Wednesday, September 16, 2009

Pierre Hermé eat macaron

This afternoon, like most other days, we had our coffee and macaron break. This time though we decided to trial the macarons from Paris, notably from Pierre Hermé. Today's flavours are Pistache et Framboise, Menthe Fraiche and Rose. I had the pistachio and raspberry first, the pistachio flavour is definitely subtle, actually reminds me of green-coconut taste like this indonesian cake I used to eat when I was growing up (pandan-cake). Even my mom said so. The raspberry paste centre is not as sour as I would have thought, pretty sweet and again subtle (it could've have been a strawberry or cherry flavour-like). It blends well with the creamy pistachio, overall PH macarons are definitely not as 'strong' flavour as the blogs and comments in the web says.
Rose: quite strong rose-aroma in the first bite, a definite white chocolate based-ganache and somehow my sister tasted lychee in there. But I am still unsure, next tasting to confirm. Again it is a light macaron in term of flavour, good I think.
Menthe Fraiche: Mint creamy white-chocolate based again in the filling and in the shells. Fresh minty flavour meaning they use real mint leafs I'm sure. Mint leafs boiled in the cream and poured over the white chocolates (similar technique when I was learning how to make mint chocolate macarons with professional chef). Overal the cream sort of took over the mint at the final after-taste. It's pretty Comme Ci, Comme Ça (so-so).

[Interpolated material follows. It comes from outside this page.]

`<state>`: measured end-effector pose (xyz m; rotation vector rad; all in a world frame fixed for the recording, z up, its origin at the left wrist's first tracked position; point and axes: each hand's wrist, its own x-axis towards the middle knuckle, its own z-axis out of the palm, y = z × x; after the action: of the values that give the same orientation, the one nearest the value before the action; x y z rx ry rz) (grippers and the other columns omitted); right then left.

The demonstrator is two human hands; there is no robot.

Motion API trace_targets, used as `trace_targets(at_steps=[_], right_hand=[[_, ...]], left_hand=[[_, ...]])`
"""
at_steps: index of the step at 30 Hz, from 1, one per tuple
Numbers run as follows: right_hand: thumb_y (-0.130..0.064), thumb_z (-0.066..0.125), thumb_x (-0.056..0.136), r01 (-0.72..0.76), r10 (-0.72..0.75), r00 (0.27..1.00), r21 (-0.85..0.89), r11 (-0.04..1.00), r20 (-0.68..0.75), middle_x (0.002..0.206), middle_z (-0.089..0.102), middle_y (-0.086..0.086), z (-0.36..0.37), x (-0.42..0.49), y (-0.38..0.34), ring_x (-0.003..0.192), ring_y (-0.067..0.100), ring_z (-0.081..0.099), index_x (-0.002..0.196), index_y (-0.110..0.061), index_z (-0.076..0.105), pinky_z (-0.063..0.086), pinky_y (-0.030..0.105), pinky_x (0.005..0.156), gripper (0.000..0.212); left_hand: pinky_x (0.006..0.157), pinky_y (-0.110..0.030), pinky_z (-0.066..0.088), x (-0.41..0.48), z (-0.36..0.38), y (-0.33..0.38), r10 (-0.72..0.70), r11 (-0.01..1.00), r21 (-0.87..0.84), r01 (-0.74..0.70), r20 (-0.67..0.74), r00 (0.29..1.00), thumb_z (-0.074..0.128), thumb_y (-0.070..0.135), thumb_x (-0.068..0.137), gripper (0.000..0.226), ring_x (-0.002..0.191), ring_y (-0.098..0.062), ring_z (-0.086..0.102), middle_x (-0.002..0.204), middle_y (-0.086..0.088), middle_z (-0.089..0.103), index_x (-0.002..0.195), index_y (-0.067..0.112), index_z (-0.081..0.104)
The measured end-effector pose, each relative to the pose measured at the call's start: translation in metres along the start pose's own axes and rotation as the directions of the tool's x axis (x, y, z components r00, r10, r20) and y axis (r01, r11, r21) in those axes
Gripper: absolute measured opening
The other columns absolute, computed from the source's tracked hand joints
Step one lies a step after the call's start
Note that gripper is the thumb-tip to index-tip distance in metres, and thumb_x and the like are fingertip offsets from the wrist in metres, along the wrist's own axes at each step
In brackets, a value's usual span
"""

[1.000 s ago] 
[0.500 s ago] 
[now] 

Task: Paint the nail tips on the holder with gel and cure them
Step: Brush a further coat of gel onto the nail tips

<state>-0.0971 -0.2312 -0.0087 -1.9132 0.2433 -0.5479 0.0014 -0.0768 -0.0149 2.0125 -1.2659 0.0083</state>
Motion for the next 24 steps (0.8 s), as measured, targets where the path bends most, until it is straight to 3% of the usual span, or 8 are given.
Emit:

Another 'shock-surprise' for me, his macarons are also très fragile when I cupped it with my fingers on the way to my mouth, it breaks easily, but slightly harder than Ladurée. This is why I am constantly irritated when people say that "They are not as hard, and domed-like like the ones I saw at Laurent, Brown's and Lindt" well that's because they never went to Paris and taste french macarons before and they certaintly don't use as much almond powder as they should. They are very fragile cookies, not wait 'cookies' is not a great enough description, they are 'fragile creatures' that needs special attention and care. et voilà, a quick lesson on macarons and how they are supposed to be (physically, texture-ly, flavour-wise and handled).

1 comment:

Lorraine @ Not Quite Nigella said...

I agree, they're very fragile. When I went to Herme, they kept crumbling in the shop boy's tongs! But they are oh so good. I prefer them soft but most make them harder (I think to avoid them damaging too quickly).